Iya melanggar HAM jutaan orang.
Itu konsekuensi ya?
Ini ada dasar hukumnya, KPK tidak ngawur. Seperti saya sampaikan ada di dalam Undang-undang Tipikor.
Bisa diterapkan kepada semua koruptor atau tidak ada batasan tuntutan hukuman?
Kalau di dalam aturan Undang-undang itu yang berkategori berat sehingga bisa diusulkan ada tambahan hukuman. Tapi ini memang pertama kali dipakai oleh KPK.
Tuntutan pertama disampaikan kepada Pak Djoko Susilo terdakwa dalam kasus simulator SIM dan pencucian. Ada tuntutan serupa selain Pak Djoko?
Ke depan tentu semaksimal mungkin tujuan KPK adalah satu membuat efek jera sehingga korupsi menjadi hukuman bagi pelaku tindak pidana korupsi menjadi hal yang sangat menakutkan. Kedua memiskinkan, jadi sebanyak mungkin KPK berusaha agar sebesar mungkin harta negara yang dikorup bisa dikembalikan juga sebesar mungkin kepada negara. Tidak hanya sebatas pada ruang lingkup korupsi yang dituduhkan satu kasus. Tapi banyak yang lain dimana harta yang dia peroleh tidak wajar itu juga harus dipertanggungjawabkan oleh si empunya harta itu karena pakai pasal-pasal TPPU.
Berarti bola sekarang ada di tangan hakim? KPK sendiri optimis?
Kita bagaimana juga menghormati proses hukum di pengadilan. KPK semaksimal mungkin berusaha menghadirkan bukti-bukti yang kuat, mencoba untuk lebih keras dalam kaitan melakukan pemberantasan korupsi. Sehingga perasaan masyarakat, pesimistis masyarakat bisa dikembalikan menjadi sebuah harapan. Jadi mereka bisa berharap lebih besar, bahwa pelaku tindak pidana korupsi bisa jera.
Untuk para terpidana lain misalnya Nazaruddin ini tidak bisa dijerat dengan tuntutan yang sama?
Kalau kasusnya masih dalam proses pengusutan bisa digunakan. Kalau sudah lewat ya tidak bisa diulang kembali.
Berarti jaksa penuntut umum nanti yang harus meyakinkan hakim bahwa ini pantas diberikan hukuman?
Betul.
Sudah siapkah jaksa sejauh ini?
Yang kami lakukan bahwa menghadirkan bukti-bukti yang kuat, tidak lagi dua bukti tapi kalau bisa berlapis-lapis.
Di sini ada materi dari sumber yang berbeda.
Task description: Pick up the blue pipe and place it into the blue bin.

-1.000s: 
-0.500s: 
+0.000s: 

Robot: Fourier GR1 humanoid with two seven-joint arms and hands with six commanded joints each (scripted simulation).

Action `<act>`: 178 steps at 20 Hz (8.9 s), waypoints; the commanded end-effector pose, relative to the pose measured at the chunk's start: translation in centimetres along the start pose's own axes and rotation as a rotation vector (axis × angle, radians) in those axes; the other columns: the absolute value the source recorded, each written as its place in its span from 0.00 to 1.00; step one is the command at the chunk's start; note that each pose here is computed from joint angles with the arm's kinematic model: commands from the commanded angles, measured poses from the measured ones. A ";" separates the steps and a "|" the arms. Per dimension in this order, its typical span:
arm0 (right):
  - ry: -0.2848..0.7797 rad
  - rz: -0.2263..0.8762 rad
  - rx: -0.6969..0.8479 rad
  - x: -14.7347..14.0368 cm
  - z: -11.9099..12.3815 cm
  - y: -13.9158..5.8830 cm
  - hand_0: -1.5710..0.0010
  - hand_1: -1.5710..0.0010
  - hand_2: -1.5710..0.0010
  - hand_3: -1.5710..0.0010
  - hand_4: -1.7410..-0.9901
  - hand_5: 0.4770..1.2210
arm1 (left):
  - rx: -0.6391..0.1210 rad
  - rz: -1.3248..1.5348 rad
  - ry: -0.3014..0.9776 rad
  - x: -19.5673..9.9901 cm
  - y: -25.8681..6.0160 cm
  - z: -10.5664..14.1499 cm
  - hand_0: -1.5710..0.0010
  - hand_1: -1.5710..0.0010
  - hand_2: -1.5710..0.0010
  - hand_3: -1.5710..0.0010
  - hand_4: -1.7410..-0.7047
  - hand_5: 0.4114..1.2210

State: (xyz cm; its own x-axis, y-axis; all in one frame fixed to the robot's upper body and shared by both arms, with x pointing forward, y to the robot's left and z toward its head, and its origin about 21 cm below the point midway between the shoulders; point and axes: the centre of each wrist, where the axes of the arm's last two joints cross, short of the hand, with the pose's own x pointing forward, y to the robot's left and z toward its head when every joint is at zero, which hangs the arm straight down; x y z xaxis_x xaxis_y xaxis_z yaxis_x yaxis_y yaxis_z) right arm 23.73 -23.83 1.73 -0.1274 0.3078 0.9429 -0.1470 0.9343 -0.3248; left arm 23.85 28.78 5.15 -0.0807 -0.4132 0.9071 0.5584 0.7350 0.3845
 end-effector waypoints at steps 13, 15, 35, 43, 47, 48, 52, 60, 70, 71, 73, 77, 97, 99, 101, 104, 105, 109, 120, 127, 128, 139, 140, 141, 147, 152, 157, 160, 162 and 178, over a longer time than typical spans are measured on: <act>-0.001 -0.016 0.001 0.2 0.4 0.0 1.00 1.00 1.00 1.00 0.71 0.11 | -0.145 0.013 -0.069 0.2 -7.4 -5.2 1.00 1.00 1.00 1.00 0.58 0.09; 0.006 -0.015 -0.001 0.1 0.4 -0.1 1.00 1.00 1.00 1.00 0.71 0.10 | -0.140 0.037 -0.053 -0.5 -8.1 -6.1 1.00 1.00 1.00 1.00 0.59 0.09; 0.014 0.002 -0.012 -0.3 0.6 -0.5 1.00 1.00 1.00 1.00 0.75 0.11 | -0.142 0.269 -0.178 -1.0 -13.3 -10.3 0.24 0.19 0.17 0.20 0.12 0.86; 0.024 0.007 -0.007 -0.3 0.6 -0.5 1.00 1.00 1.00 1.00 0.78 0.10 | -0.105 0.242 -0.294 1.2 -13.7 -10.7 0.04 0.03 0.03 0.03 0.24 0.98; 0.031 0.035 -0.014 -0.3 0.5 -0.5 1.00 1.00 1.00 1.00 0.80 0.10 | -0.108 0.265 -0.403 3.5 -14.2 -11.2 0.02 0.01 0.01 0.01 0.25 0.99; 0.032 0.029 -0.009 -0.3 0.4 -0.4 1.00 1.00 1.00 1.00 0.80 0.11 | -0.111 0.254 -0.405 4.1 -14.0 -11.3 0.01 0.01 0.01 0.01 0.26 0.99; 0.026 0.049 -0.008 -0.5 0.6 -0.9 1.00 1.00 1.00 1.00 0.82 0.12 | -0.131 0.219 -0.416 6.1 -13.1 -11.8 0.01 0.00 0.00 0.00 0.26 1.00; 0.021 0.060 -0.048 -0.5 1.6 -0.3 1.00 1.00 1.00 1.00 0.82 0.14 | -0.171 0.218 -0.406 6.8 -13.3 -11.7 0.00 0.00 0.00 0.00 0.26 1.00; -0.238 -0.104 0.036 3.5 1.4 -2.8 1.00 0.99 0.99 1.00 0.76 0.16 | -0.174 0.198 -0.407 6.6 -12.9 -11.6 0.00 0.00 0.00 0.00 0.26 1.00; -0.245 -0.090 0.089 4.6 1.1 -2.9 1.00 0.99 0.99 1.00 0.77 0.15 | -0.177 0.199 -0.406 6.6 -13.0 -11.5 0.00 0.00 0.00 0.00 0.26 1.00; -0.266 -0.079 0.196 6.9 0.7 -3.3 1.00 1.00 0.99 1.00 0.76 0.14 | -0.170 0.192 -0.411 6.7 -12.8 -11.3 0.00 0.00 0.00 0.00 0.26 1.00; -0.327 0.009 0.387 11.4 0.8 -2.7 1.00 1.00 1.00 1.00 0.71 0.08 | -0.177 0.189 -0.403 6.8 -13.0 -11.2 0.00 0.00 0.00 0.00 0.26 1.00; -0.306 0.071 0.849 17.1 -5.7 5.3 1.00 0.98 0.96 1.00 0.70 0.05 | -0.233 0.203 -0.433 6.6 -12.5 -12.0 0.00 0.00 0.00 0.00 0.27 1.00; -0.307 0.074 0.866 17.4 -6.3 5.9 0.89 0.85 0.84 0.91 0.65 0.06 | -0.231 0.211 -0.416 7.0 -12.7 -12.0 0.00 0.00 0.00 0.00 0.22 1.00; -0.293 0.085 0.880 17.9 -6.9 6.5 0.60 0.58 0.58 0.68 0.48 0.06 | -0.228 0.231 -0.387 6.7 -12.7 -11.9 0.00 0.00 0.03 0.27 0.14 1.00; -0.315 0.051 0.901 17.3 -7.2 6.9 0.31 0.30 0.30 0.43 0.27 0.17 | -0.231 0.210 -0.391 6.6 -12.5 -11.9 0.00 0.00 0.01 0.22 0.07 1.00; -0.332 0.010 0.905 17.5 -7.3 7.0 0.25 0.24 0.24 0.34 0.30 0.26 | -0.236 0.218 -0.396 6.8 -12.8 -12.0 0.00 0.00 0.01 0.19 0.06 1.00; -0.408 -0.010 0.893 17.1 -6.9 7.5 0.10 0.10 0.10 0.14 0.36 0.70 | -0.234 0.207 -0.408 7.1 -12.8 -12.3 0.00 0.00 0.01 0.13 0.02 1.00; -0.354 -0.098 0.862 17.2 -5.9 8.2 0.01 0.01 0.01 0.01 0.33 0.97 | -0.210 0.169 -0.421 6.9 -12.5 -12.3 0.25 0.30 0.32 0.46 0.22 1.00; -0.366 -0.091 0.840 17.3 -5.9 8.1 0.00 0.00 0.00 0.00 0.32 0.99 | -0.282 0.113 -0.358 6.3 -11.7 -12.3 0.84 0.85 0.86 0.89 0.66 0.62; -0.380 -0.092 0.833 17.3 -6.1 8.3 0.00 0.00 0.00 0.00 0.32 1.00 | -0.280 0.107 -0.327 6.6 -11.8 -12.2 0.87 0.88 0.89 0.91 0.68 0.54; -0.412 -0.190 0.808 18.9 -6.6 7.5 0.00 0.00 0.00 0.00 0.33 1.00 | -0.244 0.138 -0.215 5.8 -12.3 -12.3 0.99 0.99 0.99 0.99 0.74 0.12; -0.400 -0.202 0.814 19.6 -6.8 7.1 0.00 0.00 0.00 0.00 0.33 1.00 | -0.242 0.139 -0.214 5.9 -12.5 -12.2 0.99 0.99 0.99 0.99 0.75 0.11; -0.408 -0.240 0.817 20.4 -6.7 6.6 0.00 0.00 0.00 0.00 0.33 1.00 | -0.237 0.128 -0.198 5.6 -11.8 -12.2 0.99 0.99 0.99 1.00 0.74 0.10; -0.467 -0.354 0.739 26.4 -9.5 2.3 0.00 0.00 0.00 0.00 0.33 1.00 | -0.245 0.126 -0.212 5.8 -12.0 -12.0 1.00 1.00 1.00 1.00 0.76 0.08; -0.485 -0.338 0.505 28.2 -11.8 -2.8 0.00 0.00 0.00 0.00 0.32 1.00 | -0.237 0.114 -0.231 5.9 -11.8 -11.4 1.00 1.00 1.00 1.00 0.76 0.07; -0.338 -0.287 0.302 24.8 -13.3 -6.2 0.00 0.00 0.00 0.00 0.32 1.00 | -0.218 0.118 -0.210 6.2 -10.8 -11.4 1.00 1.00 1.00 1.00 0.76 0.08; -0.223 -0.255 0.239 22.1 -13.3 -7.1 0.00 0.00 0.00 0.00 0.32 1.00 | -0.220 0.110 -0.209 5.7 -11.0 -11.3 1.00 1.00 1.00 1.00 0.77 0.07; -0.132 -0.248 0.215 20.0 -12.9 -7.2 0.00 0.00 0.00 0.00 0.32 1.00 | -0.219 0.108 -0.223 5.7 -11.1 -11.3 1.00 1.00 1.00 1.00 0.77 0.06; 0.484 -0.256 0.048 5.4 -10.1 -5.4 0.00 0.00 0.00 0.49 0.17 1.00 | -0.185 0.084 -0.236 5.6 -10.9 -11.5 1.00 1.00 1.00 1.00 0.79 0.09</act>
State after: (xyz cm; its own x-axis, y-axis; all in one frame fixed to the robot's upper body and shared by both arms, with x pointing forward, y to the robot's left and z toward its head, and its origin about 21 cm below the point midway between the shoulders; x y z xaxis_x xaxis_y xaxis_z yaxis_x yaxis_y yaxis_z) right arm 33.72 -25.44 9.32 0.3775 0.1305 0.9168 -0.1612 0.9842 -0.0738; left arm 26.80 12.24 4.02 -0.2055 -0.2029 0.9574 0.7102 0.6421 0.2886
Sehingga hakim menjadi yakin, kemudian hakim memutus apa yang didakwakan KPK terhadap terdakwa.
Mungkinkah kalau orang-orang yang sudah terpidana dalam kasus korupsi kemudian ketika misalnya terpilih lagi menjadi pejabat publik dia akan terlibat kembali di dalam korupsi?
Kemungkinan itu bisa saja. Filter untuk itu sebenarnya berlapis kalau kita lihat soal aturan menjadi legislator tidak melanggar Pancasila, sumpah jabatan, dan sebagainya. Masyarakat juga diberi pemahaman juga, kalau anda menganggap bahw pelaku korupsi itu sebuah kejahatan luar biasa ya jangan dipilih lagi. Kalau dari fakta data yang ada ada satu atau dua kepala daerah yang berstatus sebagai tersangka di dalam tahanan, kemudian dia bisa ikut pilkada dan menang. Ini tanda tanya besar, bagaimana persepsi publik terhadap orang baik, pimpinan baik itu seperti apa dan yang harus dipilih seperti apa. Dalam faktanya ada dua, kepala daerah yang berstatus tersangka bahkan berada di dalam tahanan dan menang, luar biasa itu. Ada juga anggota DPR waktu itu sudah tersangka kemudian publik juga membaca itu dan mereka bisa menang lagi.
Karena itu ini filter dari putusan hakim yang terakhir memberi kekuatan hukum tetap begitu ya?
Ini komitmen semua pihak. Pemberantasan korupsi tidak bisa lingkupan pada satu atau dua institusi, tapi ini komitmen yang sama. Ada anggota DPR yang dinonaktifkan, bahkan dulu pernah kita lihat ada yang sudah berstatus tahanan, ini kembali pada publik.